Senior Engineer, Observability at Auth0
United States of America
We are looking for a Senior Engineer to join the Observability area of our Infrastructure team to help us take it to the next level.
What does the Infrastructure team do?
We value ownership and innovation, and we build our teams with that in mind. We want each team to be responsible and accountable for what they ship. We also don't want to reinvent the wheel every time, so we try to get alignment in terms of practices and technologies. Our philosophy to achieve this is relying on excellent tooling and automation over policies and processes. We aim to provide internal tools and services that other teams want to use to make their life easier when shipping their features.
Today the Infrastructure Services team provides the following services to other engineering teams:
Storage Services: MongoDB, ElasticSearch, Postgres, Dynamo, backups and restores, etc.
Networking Services: VPCs, Load Balancers, Service Discovery, etc.
Observability Services: EKK (instead of Logstash we use AWS Kinesis), Datadog, our logging/metrics SDK, etc.
Release Management: CI, CD, feature flags
As we continue to grow, we are creating new teams that own more specific parts of Auth0. To encourage and simplify operational ownership, we will be splitting our existing services into smaller, more decoupled ones that individual teams will own. At the same time, we want to allow new teams that are forming to quickly be able to go from development to production in a reliable way and following recommended practices.

What are we doing next?

      • From an observability perspective, having multiple teams and multiple services means two things:
      • Educating engineers about what to log, measure and alert on.
      • Providing easy ways to understand the state of the system at a given point in time, including the ability to trace requests across multiple services.
In our case, this means:
    • Providing request tracing capabilities across different components (think Zipkin, AWS X-Ray).
    • Maintaining our current EKK stack (or any other tool and infrastructure) that allows teams to search their logs when troubleshooting issues.
    • Having teams learn about which metrics and events are important and why, through guidance, documentation and internal talks.
    • Providing a single platform to create dashboards and alerts. Today, in our public cloud we do this with our logging/metrics SDK, Datadog and Pagerduty. For our appliances we use InfluxDB, Telegraf and Pagerduty.
    • Providing tools and a platform for measuring and reporting availability for individual services.

What will you be doing?

    • You will be an engineer on this team.

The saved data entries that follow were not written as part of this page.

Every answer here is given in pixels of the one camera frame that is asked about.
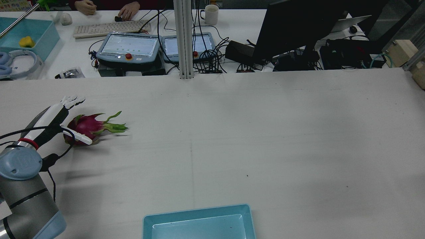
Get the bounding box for person's bare hand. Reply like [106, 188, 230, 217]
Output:
[118, 2, 141, 21]
[74, 0, 97, 16]

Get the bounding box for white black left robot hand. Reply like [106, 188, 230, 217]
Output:
[20, 96, 93, 149]

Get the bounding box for pink dragon fruit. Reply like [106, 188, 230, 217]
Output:
[64, 111, 129, 146]

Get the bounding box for beige keyboard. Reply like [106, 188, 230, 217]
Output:
[73, 20, 151, 39]

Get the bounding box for grey teach pendant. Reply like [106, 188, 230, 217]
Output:
[161, 32, 216, 63]
[96, 32, 163, 65]

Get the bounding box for teal storage bin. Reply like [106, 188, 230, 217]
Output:
[0, 17, 61, 62]

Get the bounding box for clear plastic bag with parts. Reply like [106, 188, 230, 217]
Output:
[55, 67, 86, 79]

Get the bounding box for dark ribbed box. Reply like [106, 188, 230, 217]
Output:
[98, 61, 166, 77]

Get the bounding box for yellow toy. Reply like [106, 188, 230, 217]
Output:
[19, 36, 36, 48]

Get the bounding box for metal rod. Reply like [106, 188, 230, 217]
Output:
[0, 3, 41, 39]

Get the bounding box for colourful printed box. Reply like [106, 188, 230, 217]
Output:
[0, 0, 32, 12]

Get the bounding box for blue headphones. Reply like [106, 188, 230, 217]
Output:
[0, 49, 43, 80]

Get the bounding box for white mug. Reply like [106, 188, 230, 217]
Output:
[200, 4, 219, 26]

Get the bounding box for black power adapter box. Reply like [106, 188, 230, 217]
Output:
[225, 40, 266, 65]

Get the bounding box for black monitor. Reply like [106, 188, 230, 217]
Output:
[254, 0, 357, 72]

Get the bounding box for light blue empty plastic bin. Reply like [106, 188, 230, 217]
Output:
[142, 203, 257, 239]

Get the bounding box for silver laptop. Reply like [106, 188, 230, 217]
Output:
[330, 15, 372, 33]

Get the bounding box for black mini computer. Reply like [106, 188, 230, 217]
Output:
[320, 39, 387, 70]

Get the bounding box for wooden block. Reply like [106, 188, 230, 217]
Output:
[385, 40, 419, 68]

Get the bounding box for pale wooden board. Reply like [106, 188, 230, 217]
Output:
[412, 61, 425, 90]

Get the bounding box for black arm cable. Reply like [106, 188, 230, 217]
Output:
[0, 125, 77, 203]

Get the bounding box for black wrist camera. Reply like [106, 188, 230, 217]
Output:
[40, 153, 60, 172]

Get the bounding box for aluminium profile post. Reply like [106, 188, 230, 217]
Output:
[173, 0, 194, 79]

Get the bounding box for black cable bundle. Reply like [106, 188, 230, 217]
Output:
[193, 37, 229, 73]

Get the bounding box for green network cable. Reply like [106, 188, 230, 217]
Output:
[362, 54, 394, 69]

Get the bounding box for aluminium frame profile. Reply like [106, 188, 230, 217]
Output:
[402, 50, 425, 72]

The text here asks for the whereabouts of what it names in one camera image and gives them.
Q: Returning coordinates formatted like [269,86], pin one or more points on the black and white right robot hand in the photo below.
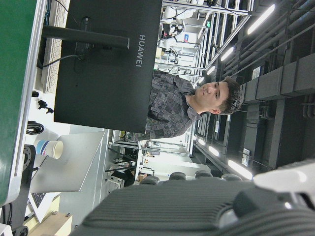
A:
[172,209]

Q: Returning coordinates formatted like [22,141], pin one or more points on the long ceiling light strip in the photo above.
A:
[211,70]
[261,19]
[213,151]
[240,169]
[227,53]

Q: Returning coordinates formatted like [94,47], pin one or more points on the man in grey patterned shirt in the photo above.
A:
[167,110]

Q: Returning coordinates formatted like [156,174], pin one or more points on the silver laptop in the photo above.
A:
[73,167]

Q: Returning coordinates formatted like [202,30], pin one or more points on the light wooden box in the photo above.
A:
[55,225]

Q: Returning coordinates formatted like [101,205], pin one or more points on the white paper cup blue stripes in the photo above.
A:
[48,149]

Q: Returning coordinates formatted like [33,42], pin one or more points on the black Huawei monitor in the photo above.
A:
[105,86]

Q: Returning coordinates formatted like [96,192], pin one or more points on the black clip adapter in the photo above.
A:
[50,110]
[42,104]

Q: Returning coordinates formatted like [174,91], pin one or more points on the white keyboard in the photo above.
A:
[51,78]

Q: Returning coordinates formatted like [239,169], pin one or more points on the small black cylinder part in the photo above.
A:
[35,94]

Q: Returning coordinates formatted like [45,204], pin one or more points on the green table mat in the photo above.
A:
[12,73]

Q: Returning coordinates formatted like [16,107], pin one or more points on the black robot mount column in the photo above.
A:
[25,172]

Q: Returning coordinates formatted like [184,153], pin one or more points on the grey ceiling air duct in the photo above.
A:
[268,83]

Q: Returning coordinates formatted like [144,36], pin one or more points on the silver aluminium table frame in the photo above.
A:
[27,86]

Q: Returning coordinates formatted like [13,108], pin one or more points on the aluminium profile cage frame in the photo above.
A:
[229,11]

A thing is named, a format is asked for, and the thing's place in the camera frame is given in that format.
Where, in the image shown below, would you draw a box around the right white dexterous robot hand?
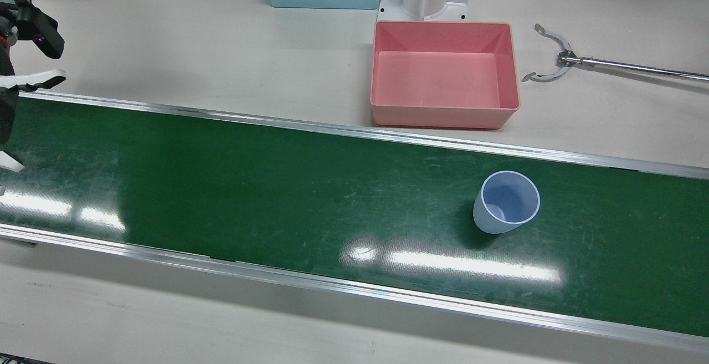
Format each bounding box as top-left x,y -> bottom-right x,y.
0,47 -> 68,196

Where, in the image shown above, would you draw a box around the pink plastic box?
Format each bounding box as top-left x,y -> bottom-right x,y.
369,20 -> 521,130

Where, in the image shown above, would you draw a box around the light blue plastic cup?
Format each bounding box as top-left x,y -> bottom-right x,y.
472,170 -> 542,235

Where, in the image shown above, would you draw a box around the metal reacher grabber tool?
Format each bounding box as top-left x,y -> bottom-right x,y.
522,23 -> 709,83

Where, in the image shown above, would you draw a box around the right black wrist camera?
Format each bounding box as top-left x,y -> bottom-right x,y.
0,0 -> 66,59

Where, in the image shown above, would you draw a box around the green conveyor belt aluminium frame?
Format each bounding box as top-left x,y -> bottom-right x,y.
0,90 -> 709,353

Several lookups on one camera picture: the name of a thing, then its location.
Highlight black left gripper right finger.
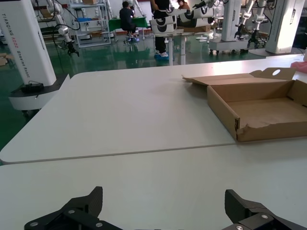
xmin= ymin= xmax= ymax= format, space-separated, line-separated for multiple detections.
xmin=222 ymin=189 xmax=307 ymax=230

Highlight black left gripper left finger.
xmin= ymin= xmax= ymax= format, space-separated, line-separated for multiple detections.
xmin=24 ymin=186 xmax=107 ymax=230

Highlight black device on robot base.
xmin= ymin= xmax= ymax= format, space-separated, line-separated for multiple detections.
xmin=21 ymin=81 xmax=44 ymax=93

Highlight open cardboard box torn corner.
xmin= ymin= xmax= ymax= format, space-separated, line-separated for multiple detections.
xmin=181 ymin=67 xmax=307 ymax=142

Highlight pink foam pad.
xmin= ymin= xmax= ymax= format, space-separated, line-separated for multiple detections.
xmin=290 ymin=61 xmax=307 ymax=71

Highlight white Tianqing robot column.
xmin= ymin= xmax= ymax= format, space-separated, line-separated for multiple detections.
xmin=0 ymin=0 xmax=70 ymax=113

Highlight white leg work table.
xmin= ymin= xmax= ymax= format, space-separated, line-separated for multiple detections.
xmin=150 ymin=30 xmax=214 ymax=66

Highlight metal shelf rack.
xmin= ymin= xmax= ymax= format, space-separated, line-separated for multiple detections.
xmin=69 ymin=0 xmax=112 ymax=48

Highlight standing person blue shoe covers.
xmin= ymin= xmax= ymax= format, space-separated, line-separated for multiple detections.
xmin=150 ymin=0 xmax=171 ymax=60

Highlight green table cloth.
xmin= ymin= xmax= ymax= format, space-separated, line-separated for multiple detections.
xmin=108 ymin=16 xmax=147 ymax=31

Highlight white robot with black grippers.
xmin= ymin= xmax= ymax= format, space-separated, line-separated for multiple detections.
xmin=208 ymin=0 xmax=267 ymax=55

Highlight brown carton on work table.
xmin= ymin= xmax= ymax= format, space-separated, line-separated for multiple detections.
xmin=183 ymin=25 xmax=212 ymax=33

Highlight seated person in black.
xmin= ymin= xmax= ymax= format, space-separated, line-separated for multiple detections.
xmin=119 ymin=1 xmax=139 ymax=36

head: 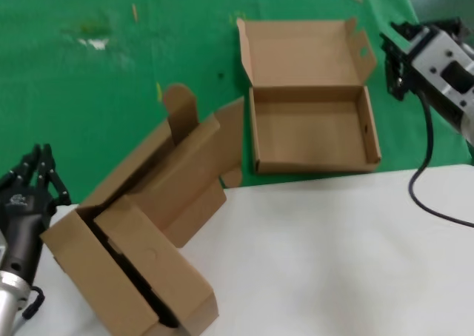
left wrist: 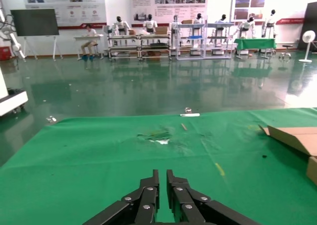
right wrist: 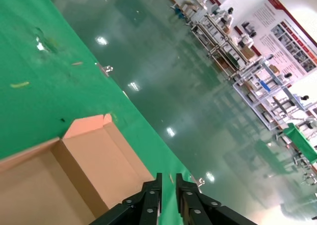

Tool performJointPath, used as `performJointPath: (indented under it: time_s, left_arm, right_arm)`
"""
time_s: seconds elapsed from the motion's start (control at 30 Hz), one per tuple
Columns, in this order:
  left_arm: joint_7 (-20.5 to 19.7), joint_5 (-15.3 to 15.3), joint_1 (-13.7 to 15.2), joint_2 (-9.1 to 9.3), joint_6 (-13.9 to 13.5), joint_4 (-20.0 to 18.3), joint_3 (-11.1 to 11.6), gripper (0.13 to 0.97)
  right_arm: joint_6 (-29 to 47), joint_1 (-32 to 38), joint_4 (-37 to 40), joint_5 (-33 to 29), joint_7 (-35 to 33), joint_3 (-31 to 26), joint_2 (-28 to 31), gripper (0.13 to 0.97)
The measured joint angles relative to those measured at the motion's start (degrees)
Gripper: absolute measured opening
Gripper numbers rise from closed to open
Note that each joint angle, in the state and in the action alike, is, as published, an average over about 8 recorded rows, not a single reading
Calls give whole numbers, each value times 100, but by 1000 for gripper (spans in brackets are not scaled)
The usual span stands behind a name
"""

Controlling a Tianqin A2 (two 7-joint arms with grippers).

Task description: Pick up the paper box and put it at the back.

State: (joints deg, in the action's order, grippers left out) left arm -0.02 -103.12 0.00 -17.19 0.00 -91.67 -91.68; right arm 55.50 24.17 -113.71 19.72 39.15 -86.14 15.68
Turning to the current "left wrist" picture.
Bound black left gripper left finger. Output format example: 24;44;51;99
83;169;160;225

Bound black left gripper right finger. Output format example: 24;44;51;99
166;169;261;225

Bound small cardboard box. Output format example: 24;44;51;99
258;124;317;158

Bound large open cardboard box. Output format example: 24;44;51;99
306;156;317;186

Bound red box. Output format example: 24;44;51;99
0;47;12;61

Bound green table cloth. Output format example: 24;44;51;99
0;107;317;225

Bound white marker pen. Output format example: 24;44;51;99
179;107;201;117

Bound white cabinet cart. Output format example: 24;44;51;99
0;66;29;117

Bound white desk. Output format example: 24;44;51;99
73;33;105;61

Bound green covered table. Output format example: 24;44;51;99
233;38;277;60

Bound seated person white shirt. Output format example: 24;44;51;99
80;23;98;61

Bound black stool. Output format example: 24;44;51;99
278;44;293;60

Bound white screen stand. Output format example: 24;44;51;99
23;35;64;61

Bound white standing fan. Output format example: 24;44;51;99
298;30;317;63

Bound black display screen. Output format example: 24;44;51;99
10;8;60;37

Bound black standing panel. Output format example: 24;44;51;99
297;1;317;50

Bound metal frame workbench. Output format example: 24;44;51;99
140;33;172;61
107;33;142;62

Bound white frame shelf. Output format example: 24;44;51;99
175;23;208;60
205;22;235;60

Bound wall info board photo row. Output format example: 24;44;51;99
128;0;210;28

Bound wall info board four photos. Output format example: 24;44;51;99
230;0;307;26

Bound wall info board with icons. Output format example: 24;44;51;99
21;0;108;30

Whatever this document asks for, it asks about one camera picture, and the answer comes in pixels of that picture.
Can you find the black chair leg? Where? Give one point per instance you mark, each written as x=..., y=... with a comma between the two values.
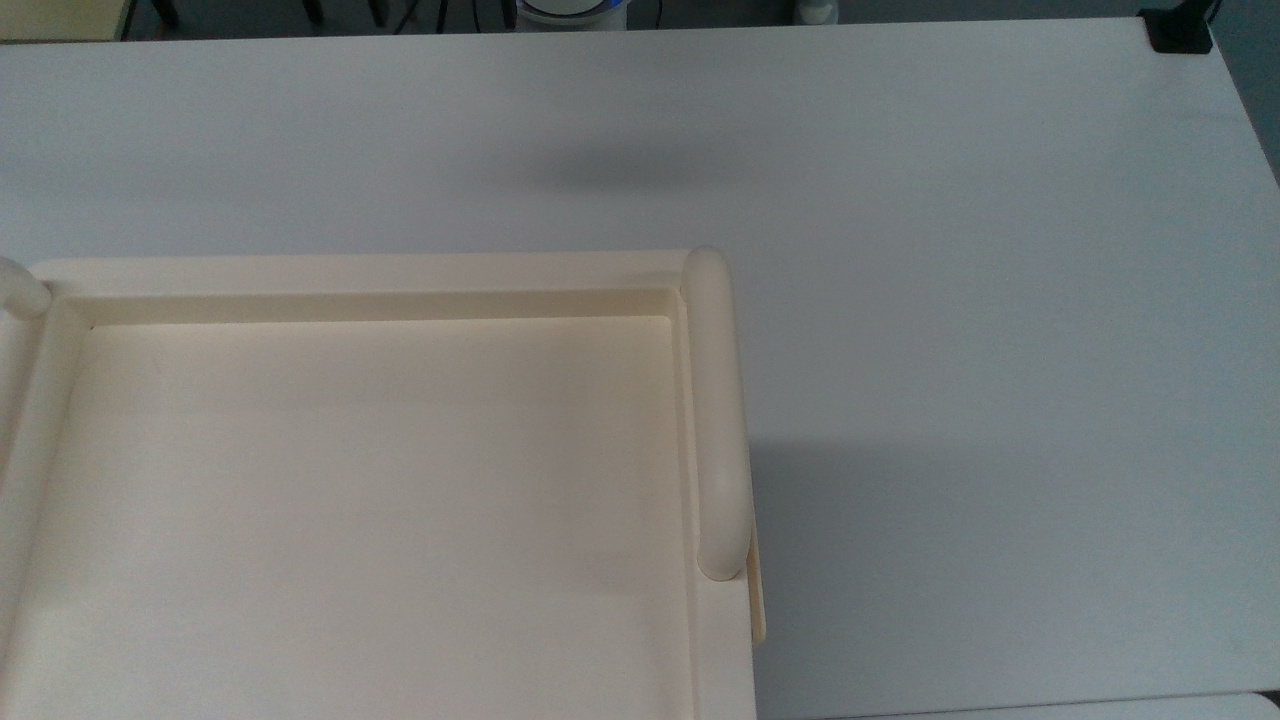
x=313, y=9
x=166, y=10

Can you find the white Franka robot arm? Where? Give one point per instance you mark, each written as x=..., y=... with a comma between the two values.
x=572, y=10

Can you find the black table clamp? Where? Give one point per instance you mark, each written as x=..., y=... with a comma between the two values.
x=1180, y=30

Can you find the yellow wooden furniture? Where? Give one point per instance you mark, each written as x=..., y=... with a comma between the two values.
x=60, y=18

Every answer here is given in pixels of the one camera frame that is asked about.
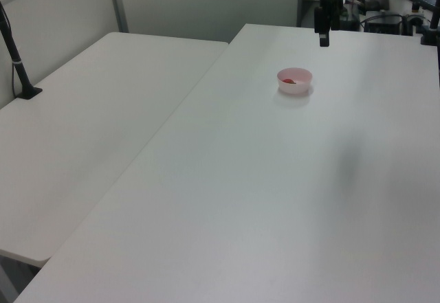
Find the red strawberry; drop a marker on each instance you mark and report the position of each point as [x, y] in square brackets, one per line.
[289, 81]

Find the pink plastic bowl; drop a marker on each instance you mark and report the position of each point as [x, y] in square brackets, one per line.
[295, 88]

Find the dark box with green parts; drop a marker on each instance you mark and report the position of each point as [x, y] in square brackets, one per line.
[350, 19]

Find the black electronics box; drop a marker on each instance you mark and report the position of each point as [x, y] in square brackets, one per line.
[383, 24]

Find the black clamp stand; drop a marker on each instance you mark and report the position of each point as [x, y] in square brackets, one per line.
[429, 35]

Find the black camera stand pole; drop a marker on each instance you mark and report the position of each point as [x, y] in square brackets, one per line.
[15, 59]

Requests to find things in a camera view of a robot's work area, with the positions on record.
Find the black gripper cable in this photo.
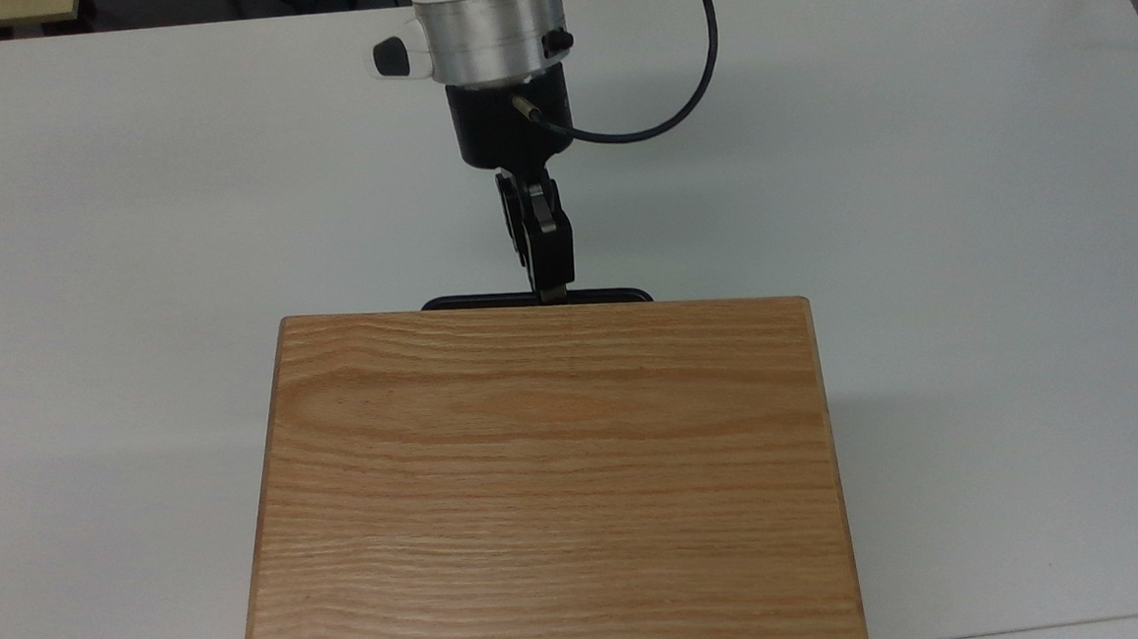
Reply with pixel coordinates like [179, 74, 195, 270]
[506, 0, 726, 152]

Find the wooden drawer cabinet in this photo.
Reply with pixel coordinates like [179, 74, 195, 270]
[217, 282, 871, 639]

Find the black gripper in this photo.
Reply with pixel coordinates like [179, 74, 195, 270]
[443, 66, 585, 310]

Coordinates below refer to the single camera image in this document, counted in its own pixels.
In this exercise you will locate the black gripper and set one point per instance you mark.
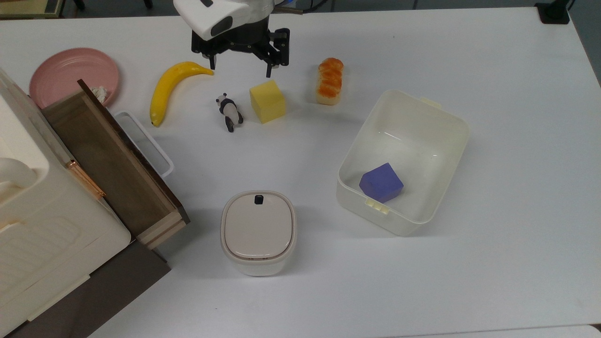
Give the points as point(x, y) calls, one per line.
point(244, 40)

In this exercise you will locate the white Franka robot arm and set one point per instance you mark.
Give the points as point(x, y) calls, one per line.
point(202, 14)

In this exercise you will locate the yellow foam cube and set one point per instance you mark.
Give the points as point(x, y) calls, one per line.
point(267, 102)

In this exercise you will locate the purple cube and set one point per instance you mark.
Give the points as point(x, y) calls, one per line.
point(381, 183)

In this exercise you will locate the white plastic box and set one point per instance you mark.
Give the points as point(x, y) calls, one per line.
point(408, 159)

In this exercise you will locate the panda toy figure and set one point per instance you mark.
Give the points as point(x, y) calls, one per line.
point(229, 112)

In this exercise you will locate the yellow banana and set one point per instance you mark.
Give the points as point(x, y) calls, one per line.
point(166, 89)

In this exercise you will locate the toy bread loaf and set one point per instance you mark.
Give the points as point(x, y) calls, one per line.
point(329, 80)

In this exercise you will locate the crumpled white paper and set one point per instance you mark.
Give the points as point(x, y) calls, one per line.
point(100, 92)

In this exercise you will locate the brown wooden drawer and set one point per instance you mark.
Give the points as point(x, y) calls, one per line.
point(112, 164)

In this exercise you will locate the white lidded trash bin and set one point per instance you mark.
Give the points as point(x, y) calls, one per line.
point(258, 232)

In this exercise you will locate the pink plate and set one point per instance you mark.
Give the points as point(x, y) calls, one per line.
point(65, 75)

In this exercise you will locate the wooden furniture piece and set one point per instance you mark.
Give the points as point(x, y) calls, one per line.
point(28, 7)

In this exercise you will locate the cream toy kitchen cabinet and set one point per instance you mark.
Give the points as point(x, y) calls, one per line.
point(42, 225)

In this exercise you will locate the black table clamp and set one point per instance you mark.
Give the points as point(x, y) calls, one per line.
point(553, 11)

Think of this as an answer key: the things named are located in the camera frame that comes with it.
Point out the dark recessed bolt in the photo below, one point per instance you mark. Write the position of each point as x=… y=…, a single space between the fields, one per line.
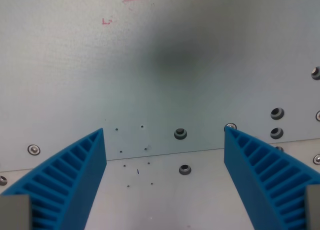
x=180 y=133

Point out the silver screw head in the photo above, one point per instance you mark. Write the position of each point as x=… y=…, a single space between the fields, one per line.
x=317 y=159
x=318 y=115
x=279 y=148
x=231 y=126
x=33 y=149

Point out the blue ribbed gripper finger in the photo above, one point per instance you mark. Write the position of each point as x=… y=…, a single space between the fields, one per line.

This means:
    • Designing and implementing features and bug fixes for the services the team owns
    • Optimizing performance and availability of our EKK stack to ensure everything is fast and ready for other teams
    • Working with other engineering teams to help them measure the health and performance of their systems with custom metrics and tools they can use to generate their own alerts, dashboards, and reports
    • Help ensure we can present availability and health metrics for different purposes (internal evaluations, change regression, customer dashboards, and more)
    • Being part of the Infrastructure team on-call rotation

You'd be a good fit if:

      • You have very good knowledge about a variety of infrastructure and general development topics, technologies, and tendencies
      • You have worked in an environment that runs multiple services owned by different teams, where there are multiple deployments a day, to services handling a large number of transactions per second
      • Have worked on observability-related projects before, or has a strong interest in that area
      • You are a great communicator
      • You enjoy thinking about how to make life simpler for other engineers
      • You love and advocate for customers
      • You are in a timezone with at least 2 hours of overlap with 11am-8pm UTC (most current team members are in UTC-3 and are generally early risers)
It’s not expected that a single candidate has expertise in all these areas. We’re looking for professional engineers, who can quickly learn and adapt as our systems and situation changes, rather than candidates with a rigid skill set.
You can learn more about our hiring process here.
Auth0 is an Equal Employment Opportunity employer. Auth0 conducts all employment-related activities without regard to race, religion, color, national origin, age, sex, marital status, sexual orientation, disability, citizenship status, genetics, or status as a Vietnam-era special disabled and other covered veteran status, or any other characteristic protected by law.
Auth0 participates in E-Verify and will provide the federal government with your Form I-9 information to confirm that you are authorized to work in the U.S.